## About this exercise:
In the data below, find every line with the word "requests" and copy it out.

•••••

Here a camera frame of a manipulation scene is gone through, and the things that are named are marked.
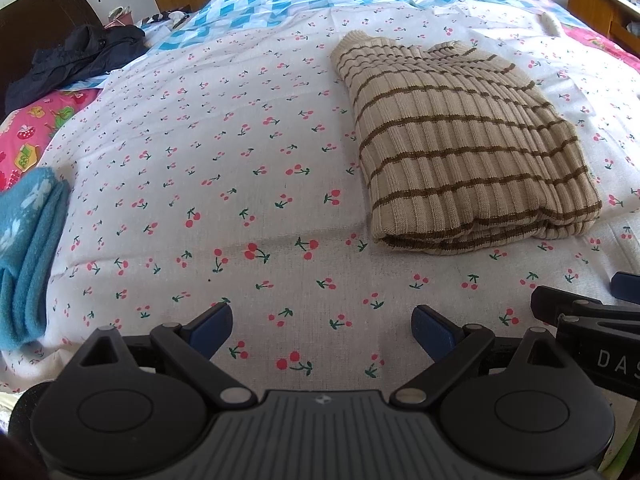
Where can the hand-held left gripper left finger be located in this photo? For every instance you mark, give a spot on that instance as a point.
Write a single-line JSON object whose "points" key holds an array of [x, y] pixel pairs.
{"points": [[215, 326]]}

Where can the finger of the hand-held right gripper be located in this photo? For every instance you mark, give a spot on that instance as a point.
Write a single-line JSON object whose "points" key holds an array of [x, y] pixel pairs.
{"points": [[565, 302], [627, 287]]}

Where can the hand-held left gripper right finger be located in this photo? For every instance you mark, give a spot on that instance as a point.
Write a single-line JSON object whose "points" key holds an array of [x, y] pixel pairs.
{"points": [[430, 329]]}

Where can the beige brown-striped knit sweater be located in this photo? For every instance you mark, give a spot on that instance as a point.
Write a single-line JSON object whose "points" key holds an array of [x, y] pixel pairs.
{"points": [[460, 150]]}

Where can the white cherry print bed sheet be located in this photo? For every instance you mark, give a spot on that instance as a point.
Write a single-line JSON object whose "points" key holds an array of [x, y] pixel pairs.
{"points": [[200, 160]]}

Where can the blue fluffy towel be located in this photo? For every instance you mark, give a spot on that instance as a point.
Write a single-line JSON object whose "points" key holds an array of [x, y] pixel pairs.
{"points": [[30, 250]]}

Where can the pink cartoon print sheet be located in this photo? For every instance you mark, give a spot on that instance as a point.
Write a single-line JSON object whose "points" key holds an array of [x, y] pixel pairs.
{"points": [[40, 130]]}

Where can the wooden desk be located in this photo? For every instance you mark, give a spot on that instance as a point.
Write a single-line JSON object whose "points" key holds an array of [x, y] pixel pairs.
{"points": [[595, 5]]}

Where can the dark navy jacket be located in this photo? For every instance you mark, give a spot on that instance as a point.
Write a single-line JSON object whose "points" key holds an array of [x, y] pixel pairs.
{"points": [[80, 60]]}

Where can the black and white small cloth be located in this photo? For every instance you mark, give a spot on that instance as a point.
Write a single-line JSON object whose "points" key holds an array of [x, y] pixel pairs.
{"points": [[167, 19]]}

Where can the pink bag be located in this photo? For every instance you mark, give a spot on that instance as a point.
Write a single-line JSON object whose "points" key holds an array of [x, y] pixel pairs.
{"points": [[120, 17]]}

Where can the blue and white checkered quilt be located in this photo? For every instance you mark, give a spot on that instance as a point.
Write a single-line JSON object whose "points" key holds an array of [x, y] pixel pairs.
{"points": [[280, 0]]}

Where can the dark wooden headboard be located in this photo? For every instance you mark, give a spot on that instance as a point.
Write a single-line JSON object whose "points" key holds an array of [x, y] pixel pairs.
{"points": [[40, 10]]}

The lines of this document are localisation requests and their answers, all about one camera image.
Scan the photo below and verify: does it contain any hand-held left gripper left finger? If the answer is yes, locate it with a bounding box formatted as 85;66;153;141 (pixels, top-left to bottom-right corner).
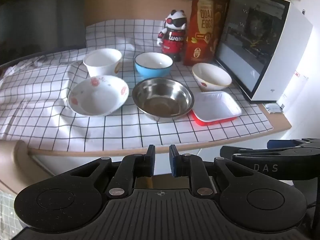
69;144;156;198

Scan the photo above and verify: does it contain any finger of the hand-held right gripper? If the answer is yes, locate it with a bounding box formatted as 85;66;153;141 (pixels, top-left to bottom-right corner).
220;140;304;158

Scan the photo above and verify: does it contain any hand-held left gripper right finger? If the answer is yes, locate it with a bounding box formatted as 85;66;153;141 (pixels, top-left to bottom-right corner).
169;144;253;197

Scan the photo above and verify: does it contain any white and red rectangular tray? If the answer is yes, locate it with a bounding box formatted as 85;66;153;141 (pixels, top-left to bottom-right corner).
189;91;242;127

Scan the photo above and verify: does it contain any stainless steel bowl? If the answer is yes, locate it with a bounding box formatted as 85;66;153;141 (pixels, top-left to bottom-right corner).
132;77;195;122

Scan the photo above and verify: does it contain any white bowl with red flower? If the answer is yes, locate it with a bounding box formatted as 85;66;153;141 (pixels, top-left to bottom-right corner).
192;62;232;92

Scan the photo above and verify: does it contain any shallow pink floral bowl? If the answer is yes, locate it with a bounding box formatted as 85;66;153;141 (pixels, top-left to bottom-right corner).
68;75;129;117

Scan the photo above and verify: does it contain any blue enamel bowl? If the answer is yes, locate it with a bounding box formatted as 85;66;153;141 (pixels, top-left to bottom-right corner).
134;52;174;80

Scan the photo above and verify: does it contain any plain white deep bowl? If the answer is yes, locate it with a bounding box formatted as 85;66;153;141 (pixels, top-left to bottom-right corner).
83;49;123;77

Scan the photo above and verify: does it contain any small printed card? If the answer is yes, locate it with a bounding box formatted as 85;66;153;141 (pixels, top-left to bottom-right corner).
265;102;285;115

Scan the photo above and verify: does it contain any white computer case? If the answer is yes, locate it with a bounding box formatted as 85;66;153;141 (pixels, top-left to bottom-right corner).
215;0;313;102

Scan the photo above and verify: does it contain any panda robot toy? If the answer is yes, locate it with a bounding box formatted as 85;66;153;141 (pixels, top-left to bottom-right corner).
157;9;188;62

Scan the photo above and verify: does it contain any red snack bag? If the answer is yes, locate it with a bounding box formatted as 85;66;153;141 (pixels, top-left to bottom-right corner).
184;0;229;67

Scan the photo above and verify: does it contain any black white checkered tablecloth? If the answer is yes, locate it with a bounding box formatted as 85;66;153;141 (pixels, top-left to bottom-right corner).
0;19;274;153

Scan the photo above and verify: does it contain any black curved monitor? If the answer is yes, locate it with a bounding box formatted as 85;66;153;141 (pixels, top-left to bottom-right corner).
0;0;87;67

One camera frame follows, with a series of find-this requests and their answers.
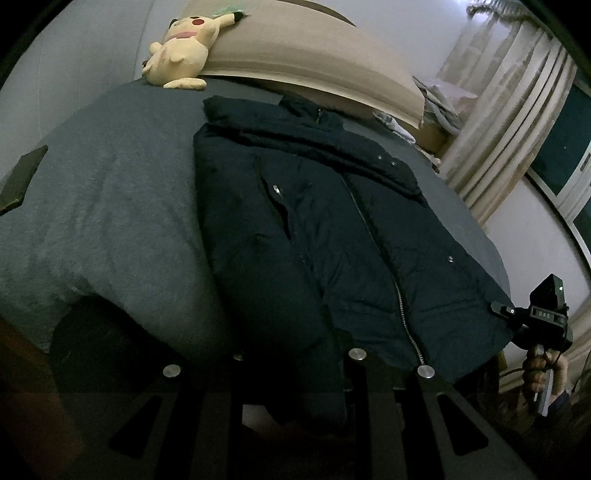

•••••

## Task solution:
The lines of this document are localisation requests and their answers, all about one camera image.
One camera frame follows, with a series of find-this requests and their answers.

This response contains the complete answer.